Our attitude toward our crosses is different than God's. We want God to eliminate our crosses for us. God, however, does not agree (Isaiah 55:8-9). God wants us to pick up and carry our crosses (Matthew 16:24). We derive no benefit from the eliminatiion of our crosses. The benefit comes from picking up and carrying our crosses not from eliminating them. 

The good news of great joy is that Heaven dispatched the Son of God to earth to teach us how to pick up and carry our crosses (Matthew 16:24). God the Father gave God the Son two assignments:

  1. to transport the strategy best suited to handle the challenge of the cross and
  2. to demonstrate that the strategy works by using it himself. 

Jesus hung from his Cross to teach us how to hang from our crosses. When you hang as Jesus hung, cling as Jesus clung, love as Jesus loved. Hold tight and refuse to let go of love, suffering's invincible foe.

The strategy best suited to handle the challenge of the cross is to love.  We must love our way through the valley of tears.

God wants us to grab hold of the life preserver of love, cling to it, hold tight and refuse to let go - to cling to it with the iron grip of a drowning man tossed overboard into the stormy sea after his ship is sunk.

However, beasts are ruled by instinct. Our instinct instructs us to let love slip through our fingers when crosses nail themselves to us. We struggle mightily against grabbing hold of the life preserver of love. We rebel against our own salvation. We would rather drown than rescue ourselves.

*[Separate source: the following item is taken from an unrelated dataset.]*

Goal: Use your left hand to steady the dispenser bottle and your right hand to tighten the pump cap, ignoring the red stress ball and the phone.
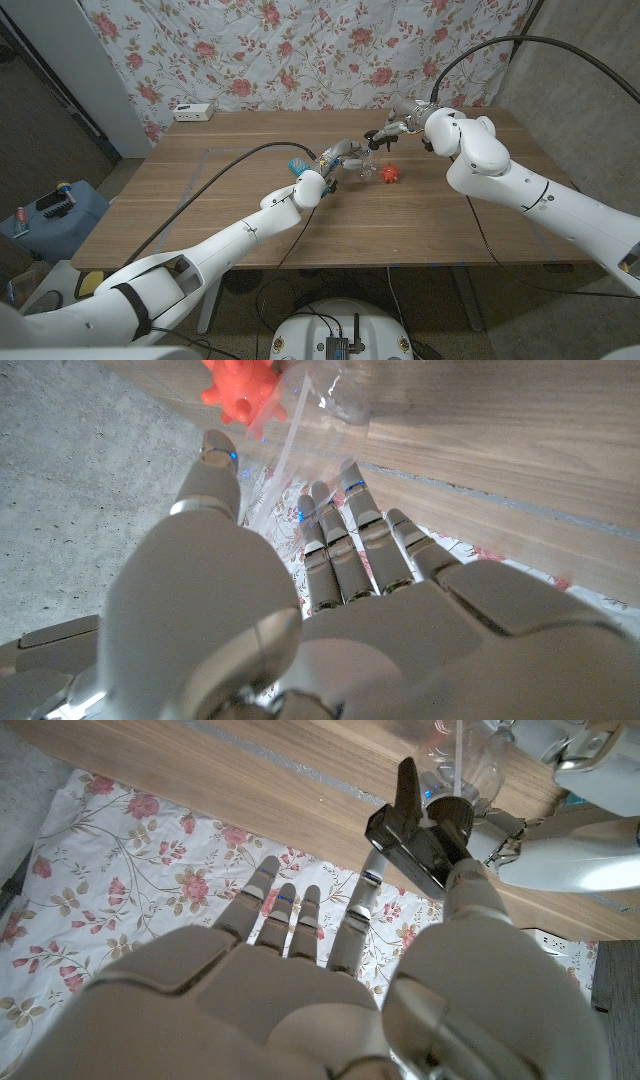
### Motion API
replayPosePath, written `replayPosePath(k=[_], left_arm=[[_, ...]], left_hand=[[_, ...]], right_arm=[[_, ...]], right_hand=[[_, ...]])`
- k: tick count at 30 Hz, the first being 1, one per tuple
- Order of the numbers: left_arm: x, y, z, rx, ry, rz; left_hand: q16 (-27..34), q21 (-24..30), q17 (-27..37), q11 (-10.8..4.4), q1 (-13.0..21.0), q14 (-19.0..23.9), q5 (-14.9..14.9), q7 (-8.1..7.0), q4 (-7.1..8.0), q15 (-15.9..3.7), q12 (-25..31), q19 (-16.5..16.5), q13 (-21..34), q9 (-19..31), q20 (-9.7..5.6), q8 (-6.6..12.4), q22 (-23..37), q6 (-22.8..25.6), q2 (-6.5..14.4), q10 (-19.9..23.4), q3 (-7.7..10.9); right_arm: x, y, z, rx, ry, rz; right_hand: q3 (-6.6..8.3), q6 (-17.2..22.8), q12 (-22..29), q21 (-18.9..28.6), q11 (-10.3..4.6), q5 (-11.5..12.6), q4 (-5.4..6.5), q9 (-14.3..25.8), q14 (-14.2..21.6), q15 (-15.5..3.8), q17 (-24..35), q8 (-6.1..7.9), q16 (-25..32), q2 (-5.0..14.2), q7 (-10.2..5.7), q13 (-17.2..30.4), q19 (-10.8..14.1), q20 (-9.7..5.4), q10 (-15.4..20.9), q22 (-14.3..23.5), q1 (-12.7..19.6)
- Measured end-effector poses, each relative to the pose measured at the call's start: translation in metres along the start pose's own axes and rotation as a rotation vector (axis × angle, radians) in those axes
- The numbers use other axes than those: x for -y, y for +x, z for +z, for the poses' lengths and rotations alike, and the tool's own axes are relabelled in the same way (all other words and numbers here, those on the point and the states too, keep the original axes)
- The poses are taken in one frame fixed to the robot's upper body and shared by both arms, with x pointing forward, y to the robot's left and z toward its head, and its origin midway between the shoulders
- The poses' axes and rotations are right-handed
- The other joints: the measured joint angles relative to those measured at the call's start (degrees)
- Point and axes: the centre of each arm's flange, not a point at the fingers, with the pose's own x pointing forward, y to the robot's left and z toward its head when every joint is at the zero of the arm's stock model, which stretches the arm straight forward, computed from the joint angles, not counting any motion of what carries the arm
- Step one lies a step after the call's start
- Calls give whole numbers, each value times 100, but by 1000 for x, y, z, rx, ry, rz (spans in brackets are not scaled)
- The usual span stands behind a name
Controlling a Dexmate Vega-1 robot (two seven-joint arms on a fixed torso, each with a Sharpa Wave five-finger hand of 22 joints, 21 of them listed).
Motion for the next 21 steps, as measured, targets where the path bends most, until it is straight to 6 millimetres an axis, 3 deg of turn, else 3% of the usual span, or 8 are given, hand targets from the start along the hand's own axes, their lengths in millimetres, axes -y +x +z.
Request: replayPosePath(k=[21], left_arm=[[1, 2, 1, 2, 0, -5]], left_hand=[[7, 0, 0, 0, 0, 0, -2, 1, -23, 0, -6, 0, 1, -1, 0, -8, 0, 1, 0, 0, 27]], right_arm=[[-1, 1, 4, -20, -13, -46]], right_hand=[[-53, 1096, 42, 22, -22, 23, -54, -27, 350, -101, 6, 464, 77, 68, 92, -27, 275, -71, 469, 0, -66]])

So we must deny ourselves (Matthew 16:24). Survival requires that we act contrary to our animal instinct. Survival requires that we disregard the instructions that our animal instinct is sending to us. The more we love, the greater is our resemblance to God. When we let our crosses strip us of love, they strip us of any resemblance that we bear to God. This is defeat.  The victory is in denying ourselves. The victory is in resistance. The victory is in defiance. The victory is in refusing. The victory is in telling our crosses to go f#@% themselves. The victory is in grabbing the life preserver of love, clinging to it, holding tight and refusing to let go.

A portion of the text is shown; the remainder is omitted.